The Static Heavy Quark-Antiquark Potential within String Theory in Arbitrary Stationary Backgrounds
Nikita Tsegelnik
TL;DR
This paper derives a general Nambu–Goto framework for the static heavy quark-antiquark potential in arbitrary stationary spacetimes, capturing both holographic and effective-string perspectives. It identifies a parity-violating geometric factor $h_{pr}$ that generally renders the string profile asymmetric about its turning point, while showing that symmetry and a clean linear-in-$L$ term emerge for backgrounds with $h_{pr}=0$. The authors provide a universal, renormalized expression for $V(L)$ and demonstrate, via the Rindler-AdS example, how acceleration modulates the interquark distance and potential, and raises the deconfinement temperature, with a scale-invariant structure under acceleration rescaling.
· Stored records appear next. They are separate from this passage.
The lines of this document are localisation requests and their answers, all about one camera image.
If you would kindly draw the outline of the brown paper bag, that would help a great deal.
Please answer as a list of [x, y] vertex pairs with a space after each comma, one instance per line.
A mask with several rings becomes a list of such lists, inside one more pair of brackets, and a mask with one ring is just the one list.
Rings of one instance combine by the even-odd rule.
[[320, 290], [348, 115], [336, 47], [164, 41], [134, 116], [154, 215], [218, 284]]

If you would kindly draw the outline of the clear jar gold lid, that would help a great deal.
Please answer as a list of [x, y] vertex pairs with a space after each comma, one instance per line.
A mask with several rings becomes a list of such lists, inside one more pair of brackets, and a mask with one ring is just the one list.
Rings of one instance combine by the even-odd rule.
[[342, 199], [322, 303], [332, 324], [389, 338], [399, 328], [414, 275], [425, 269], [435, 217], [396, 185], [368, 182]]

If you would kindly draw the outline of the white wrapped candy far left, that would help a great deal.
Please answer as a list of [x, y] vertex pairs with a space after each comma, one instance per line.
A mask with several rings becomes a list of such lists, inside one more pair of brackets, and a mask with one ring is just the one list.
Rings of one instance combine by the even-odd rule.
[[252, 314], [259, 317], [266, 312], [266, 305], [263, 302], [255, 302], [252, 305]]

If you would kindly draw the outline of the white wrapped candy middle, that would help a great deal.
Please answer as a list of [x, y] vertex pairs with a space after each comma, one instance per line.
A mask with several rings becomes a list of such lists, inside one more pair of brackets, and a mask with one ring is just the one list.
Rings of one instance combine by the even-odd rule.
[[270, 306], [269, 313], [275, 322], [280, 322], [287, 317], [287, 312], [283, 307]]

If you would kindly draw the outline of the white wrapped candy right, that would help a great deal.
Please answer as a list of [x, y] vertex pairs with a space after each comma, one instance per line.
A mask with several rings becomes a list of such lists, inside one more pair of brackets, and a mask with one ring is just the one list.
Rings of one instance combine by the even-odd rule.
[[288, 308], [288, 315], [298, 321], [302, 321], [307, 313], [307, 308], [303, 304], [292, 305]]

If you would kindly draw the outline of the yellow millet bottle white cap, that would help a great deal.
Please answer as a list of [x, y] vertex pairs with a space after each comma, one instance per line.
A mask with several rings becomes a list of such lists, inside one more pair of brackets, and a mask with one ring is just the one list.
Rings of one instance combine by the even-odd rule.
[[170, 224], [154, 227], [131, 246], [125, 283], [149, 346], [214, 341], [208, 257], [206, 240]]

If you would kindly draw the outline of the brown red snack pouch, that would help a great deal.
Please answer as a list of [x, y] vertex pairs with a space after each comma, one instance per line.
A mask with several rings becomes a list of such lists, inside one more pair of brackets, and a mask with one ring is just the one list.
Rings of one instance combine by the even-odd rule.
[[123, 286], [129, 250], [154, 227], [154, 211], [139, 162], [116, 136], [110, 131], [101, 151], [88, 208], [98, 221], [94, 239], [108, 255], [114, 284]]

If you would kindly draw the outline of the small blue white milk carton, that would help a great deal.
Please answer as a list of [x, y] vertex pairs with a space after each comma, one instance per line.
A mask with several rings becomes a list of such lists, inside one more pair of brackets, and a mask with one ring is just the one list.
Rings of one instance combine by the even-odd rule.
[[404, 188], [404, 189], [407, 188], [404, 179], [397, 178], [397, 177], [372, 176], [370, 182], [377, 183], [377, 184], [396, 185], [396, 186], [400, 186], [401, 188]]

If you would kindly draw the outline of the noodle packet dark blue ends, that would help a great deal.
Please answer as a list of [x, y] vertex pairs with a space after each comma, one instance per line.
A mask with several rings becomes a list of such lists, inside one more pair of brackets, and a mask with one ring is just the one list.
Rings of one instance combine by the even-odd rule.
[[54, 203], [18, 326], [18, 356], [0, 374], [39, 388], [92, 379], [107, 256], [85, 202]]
The results illuminate how rotation/acceleration and off-diagonal metric components influence quark confinement in holographic settings and suggest observable parity-violating signatures in interquark interactions.
Abstract
We analyze a static open string in a general stationary spacetime, which can represent a heavy quark-antiquark pair within the holographic framework or effective theory. We establish that for a simple U-shaped string with only radial dependence on the space string coordinate, $x_r'(σ) \neq 0$, the string is generally not symmetric about its turning point, and the symmetry restores only for backgrounds with $h_{pr} = G_{00} G_{pr} - G_{0p} G_{0r} = 0$. Consequently, such asymmetric strings directly probe a possibility of the parity violation in the quark-antiquark interaction. Nevertheless, we identify a wide family of metrics for which the symmetry is preserved, enabling a direct isolation of the linear-in-distance term in the static interquark potential for simple symmetric string configurations, even in non-diagonal backgrounds. Applying the holographic framework, we further study the Rindler-AdS spacetime dual to an accelerated $\mathcal{N}=4$ super Yang-Mills plasma. We show that the distance between quarks decreases, the static potential between them increases, and the deconfinement phase transition temperature, $T_{\rm dec} = (π/3) T_H = a_c/6$, increases with an acceleration. However, we observe that an acceleration-scaled potential as a function of the acceleration-scaled distance does not depend on the certain value of the acceleration This result, reflecting the scale invariance and self-similarity of the holographic setup, can be also obtained in the dimensionless metric after scaling of the coordinates onto the acceleration, $\tilde{x}_i = a_c x_i$, for which one obtains an universal value of the phase transition temperature, $\tilde{T}_{\rm dec} = (π/3) \tilde{T}_H = 1/6$.